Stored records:
= Beginning of Section =

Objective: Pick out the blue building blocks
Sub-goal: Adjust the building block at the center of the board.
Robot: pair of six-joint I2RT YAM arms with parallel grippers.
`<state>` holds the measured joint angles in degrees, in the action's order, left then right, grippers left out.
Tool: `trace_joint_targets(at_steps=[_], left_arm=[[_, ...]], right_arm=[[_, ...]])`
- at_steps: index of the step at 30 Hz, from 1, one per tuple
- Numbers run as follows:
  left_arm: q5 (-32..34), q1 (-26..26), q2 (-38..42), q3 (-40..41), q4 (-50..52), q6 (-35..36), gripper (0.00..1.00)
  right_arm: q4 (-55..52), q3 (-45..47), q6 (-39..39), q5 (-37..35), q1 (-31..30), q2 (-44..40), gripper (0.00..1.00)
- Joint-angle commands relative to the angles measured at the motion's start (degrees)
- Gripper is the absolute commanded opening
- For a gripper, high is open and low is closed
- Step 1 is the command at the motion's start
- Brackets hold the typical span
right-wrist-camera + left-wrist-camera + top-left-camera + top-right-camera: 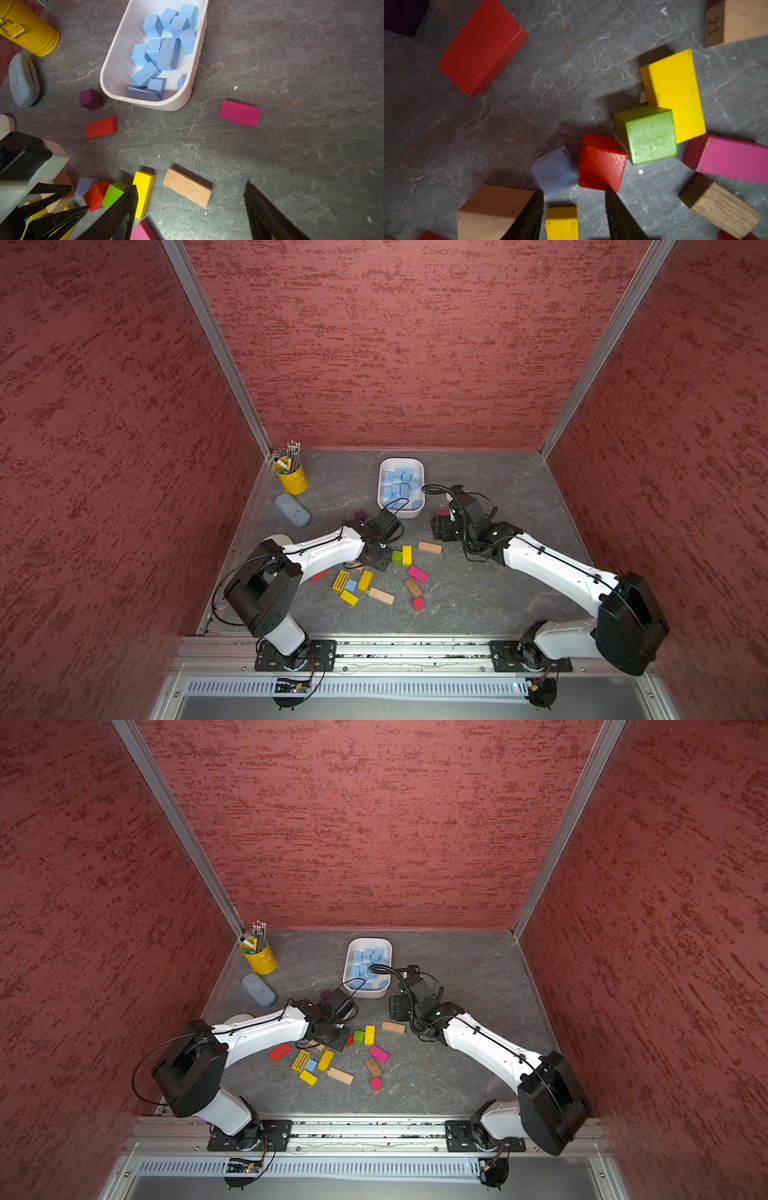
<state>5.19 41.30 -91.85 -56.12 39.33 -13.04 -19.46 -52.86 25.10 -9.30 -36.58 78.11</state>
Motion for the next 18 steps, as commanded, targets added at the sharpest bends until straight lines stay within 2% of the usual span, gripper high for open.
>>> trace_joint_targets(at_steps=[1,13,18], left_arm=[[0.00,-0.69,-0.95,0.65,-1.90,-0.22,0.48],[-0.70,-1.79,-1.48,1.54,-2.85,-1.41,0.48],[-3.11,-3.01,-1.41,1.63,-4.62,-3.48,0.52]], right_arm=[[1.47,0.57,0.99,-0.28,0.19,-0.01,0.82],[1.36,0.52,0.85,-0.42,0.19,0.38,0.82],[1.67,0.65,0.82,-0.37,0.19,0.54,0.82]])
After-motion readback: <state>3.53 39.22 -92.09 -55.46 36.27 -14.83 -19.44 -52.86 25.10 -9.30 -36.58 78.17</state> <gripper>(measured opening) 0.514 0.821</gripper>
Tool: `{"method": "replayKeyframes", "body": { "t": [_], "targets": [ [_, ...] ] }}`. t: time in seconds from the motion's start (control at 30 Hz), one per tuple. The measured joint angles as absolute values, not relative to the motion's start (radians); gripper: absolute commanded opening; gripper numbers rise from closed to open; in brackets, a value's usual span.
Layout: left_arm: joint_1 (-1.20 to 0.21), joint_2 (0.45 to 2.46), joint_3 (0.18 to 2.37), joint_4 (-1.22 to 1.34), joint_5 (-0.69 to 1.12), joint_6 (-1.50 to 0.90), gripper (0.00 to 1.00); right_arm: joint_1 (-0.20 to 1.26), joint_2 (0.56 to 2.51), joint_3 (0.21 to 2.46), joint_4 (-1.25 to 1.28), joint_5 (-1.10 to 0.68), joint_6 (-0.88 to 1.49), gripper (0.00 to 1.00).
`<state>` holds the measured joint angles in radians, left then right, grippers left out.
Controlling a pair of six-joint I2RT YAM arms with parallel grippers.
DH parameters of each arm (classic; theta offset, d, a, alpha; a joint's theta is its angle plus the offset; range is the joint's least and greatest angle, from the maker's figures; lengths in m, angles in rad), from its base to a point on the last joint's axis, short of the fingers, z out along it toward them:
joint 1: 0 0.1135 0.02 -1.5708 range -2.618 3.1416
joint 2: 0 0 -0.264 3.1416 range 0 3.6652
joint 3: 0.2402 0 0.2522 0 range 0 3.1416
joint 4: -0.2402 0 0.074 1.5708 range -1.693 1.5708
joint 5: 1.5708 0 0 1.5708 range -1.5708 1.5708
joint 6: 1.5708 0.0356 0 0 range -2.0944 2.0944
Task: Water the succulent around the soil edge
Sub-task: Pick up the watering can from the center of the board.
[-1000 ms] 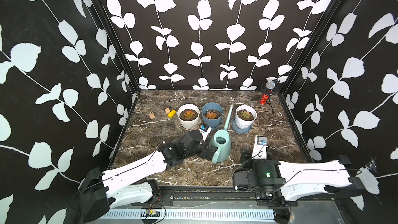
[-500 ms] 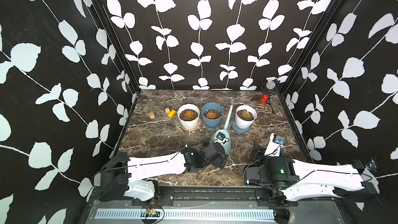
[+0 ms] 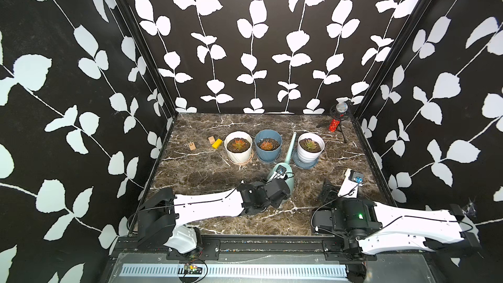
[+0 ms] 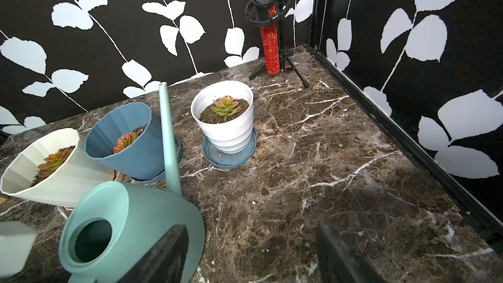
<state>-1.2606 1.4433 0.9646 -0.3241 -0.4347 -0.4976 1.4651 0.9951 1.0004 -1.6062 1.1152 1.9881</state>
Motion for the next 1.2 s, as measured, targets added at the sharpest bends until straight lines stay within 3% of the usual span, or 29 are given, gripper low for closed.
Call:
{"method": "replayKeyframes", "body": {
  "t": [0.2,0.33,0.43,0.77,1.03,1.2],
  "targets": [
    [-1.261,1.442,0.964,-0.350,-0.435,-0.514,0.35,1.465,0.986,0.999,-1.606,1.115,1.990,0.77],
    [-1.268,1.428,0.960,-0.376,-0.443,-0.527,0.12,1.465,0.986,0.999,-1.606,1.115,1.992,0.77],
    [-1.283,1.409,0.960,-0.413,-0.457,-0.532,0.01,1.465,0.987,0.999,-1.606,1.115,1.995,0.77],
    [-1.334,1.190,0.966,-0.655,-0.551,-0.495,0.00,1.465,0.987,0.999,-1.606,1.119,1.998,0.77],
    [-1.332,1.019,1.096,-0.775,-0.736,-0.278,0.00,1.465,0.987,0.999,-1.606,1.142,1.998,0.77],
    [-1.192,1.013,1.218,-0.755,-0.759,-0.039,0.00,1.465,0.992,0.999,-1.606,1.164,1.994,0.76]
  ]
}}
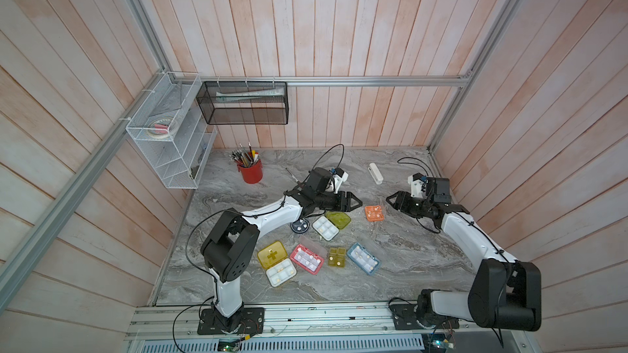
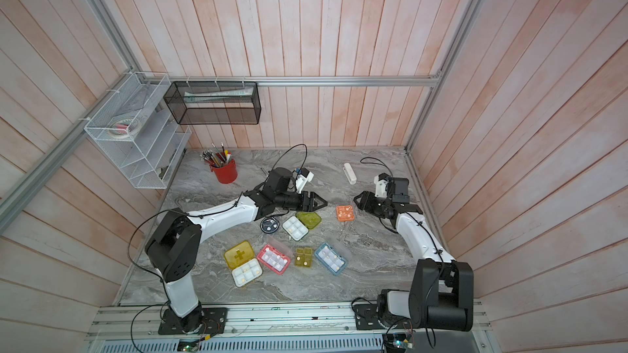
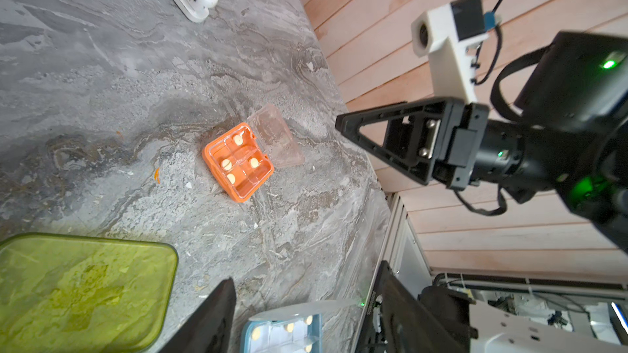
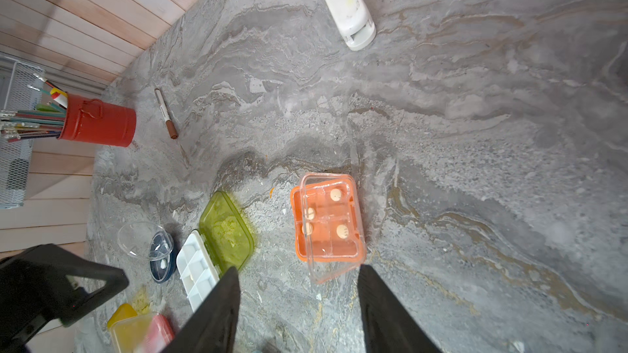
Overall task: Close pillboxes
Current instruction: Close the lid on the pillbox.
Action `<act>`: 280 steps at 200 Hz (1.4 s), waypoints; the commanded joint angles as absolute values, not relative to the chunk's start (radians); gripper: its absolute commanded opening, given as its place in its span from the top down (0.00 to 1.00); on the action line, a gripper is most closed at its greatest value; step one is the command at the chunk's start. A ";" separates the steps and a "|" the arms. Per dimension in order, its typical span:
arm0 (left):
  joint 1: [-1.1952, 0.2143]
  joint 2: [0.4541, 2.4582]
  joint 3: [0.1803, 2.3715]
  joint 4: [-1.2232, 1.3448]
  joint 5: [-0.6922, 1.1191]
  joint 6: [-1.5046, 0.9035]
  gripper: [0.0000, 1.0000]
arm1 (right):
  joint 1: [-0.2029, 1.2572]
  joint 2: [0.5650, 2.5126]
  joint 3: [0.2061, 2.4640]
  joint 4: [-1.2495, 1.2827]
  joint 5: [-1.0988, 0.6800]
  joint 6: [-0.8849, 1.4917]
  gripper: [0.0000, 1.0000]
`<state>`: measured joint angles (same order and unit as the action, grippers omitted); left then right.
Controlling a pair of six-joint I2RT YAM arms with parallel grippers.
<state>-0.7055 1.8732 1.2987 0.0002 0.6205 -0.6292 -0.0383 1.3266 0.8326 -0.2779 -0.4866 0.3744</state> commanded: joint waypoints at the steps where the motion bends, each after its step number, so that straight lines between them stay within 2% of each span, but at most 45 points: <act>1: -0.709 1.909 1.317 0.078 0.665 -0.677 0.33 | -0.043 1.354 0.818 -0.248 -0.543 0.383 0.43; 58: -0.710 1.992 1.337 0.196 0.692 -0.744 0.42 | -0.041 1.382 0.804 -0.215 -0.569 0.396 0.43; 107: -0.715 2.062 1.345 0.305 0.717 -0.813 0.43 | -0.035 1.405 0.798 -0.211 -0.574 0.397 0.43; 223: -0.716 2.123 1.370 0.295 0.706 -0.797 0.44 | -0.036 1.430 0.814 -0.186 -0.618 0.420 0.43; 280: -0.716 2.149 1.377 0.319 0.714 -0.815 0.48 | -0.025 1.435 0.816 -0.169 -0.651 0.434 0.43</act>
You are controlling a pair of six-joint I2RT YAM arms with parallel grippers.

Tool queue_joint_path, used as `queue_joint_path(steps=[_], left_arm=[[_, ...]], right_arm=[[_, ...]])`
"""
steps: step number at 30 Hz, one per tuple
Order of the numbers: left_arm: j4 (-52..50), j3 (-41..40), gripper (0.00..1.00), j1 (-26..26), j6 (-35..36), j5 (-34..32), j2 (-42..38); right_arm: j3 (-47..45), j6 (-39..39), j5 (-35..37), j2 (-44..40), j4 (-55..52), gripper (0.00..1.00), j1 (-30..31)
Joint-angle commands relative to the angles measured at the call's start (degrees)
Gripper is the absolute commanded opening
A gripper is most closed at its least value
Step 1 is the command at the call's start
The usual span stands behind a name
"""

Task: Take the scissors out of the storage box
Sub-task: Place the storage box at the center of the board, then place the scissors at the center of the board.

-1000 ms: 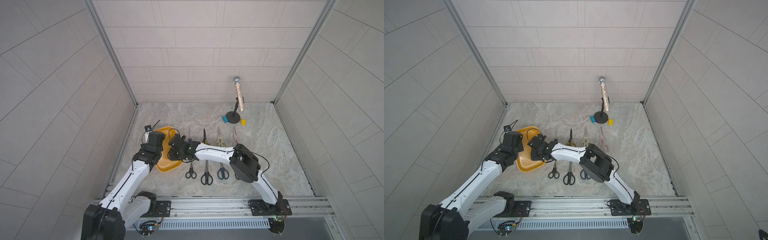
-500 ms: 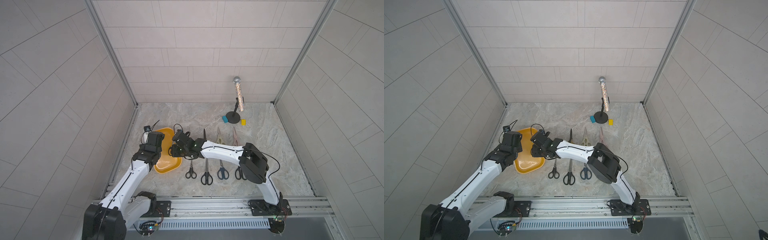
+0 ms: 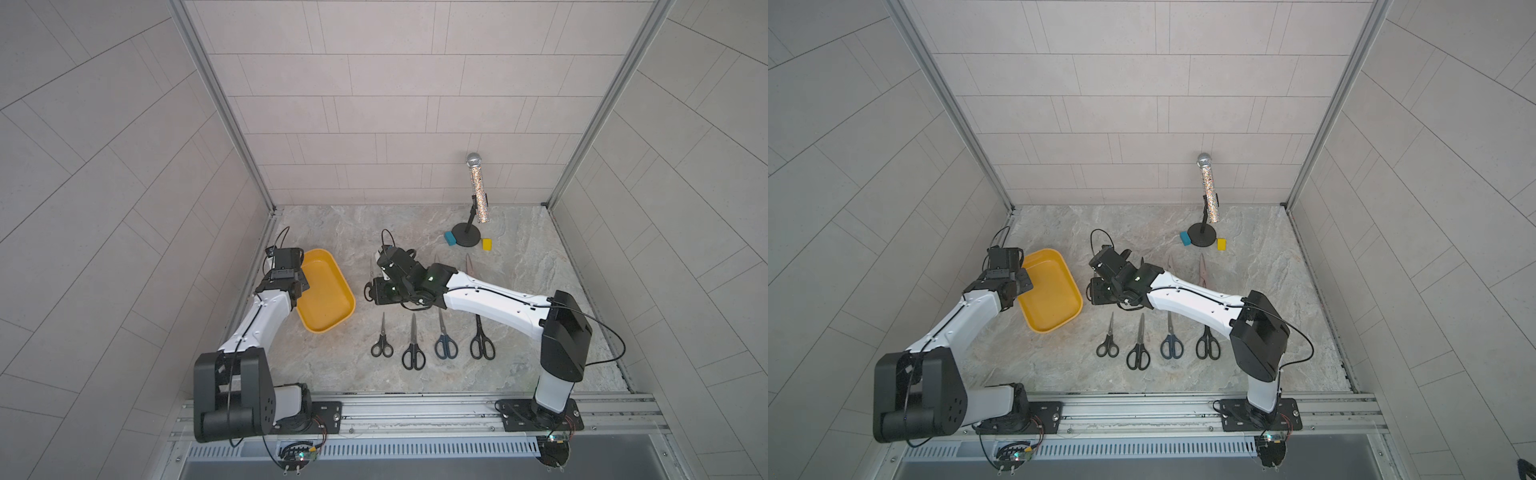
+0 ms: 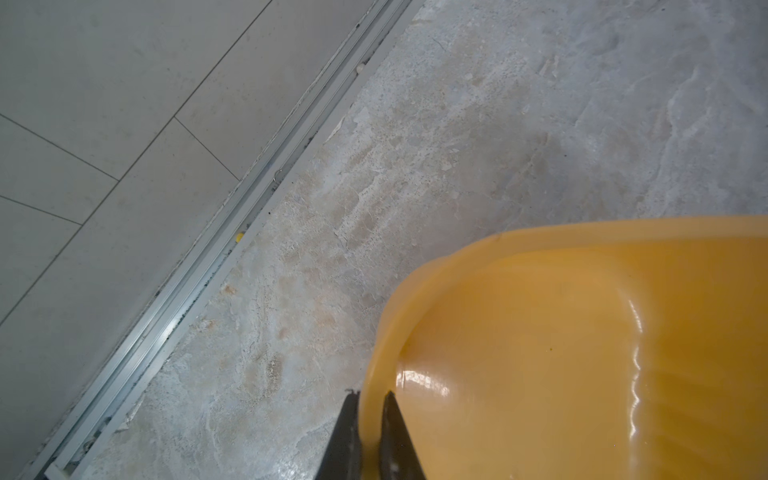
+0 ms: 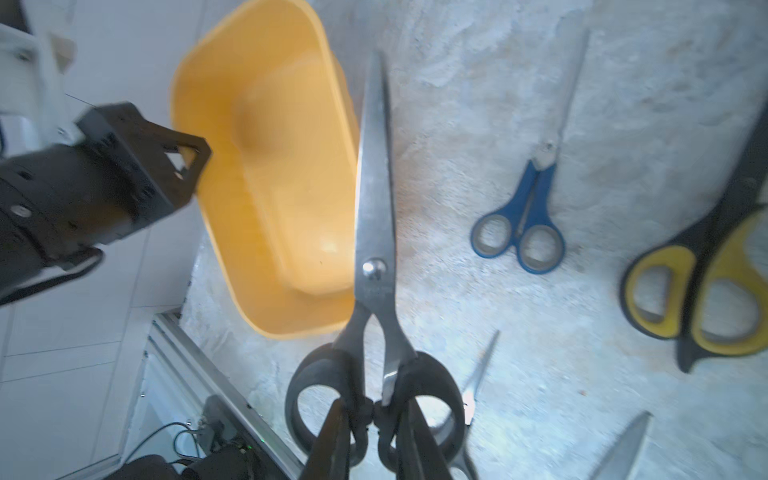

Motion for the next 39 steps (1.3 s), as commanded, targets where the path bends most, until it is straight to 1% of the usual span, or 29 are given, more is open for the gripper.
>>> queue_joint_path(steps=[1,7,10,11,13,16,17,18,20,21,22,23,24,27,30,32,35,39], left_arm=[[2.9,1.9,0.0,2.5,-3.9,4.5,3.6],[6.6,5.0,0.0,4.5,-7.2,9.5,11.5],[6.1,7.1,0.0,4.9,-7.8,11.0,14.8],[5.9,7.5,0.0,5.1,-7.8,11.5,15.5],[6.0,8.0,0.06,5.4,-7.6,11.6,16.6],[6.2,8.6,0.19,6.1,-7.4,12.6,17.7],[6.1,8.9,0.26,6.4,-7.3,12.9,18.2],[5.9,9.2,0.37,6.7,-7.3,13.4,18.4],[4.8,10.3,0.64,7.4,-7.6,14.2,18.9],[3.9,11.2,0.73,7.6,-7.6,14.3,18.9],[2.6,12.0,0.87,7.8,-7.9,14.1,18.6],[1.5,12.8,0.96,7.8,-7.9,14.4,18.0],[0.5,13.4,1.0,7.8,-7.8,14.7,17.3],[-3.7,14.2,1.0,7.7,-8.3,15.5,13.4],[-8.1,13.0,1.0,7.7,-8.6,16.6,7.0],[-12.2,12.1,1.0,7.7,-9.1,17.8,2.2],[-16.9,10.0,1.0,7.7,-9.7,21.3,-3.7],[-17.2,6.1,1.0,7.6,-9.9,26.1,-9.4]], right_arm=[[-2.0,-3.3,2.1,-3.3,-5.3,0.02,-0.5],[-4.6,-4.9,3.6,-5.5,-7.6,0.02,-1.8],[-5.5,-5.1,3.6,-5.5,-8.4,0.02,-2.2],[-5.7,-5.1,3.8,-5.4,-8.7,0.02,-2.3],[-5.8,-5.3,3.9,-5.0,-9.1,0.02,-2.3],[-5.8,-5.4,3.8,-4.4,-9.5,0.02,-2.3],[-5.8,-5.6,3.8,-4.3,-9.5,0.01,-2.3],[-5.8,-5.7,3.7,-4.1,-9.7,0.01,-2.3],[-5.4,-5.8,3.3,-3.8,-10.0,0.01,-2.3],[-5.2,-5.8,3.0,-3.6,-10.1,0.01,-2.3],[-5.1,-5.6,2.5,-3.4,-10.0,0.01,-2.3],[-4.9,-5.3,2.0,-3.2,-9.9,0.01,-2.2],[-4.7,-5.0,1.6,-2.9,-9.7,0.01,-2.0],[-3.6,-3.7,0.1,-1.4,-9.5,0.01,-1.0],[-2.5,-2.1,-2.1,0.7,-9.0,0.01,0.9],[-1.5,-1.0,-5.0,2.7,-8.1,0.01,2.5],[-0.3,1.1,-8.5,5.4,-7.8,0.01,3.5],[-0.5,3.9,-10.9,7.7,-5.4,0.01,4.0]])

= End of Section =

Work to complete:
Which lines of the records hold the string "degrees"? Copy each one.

Response for this exercise:
`<state>` holds the measured joint angles in degrees, in the action's order, left then right, grippers left out.
- Joint-angle commands relative to the angles measured at the motion's start (degrees)
Joint-angle commands relative to the angles measured at the call's start (degrees)

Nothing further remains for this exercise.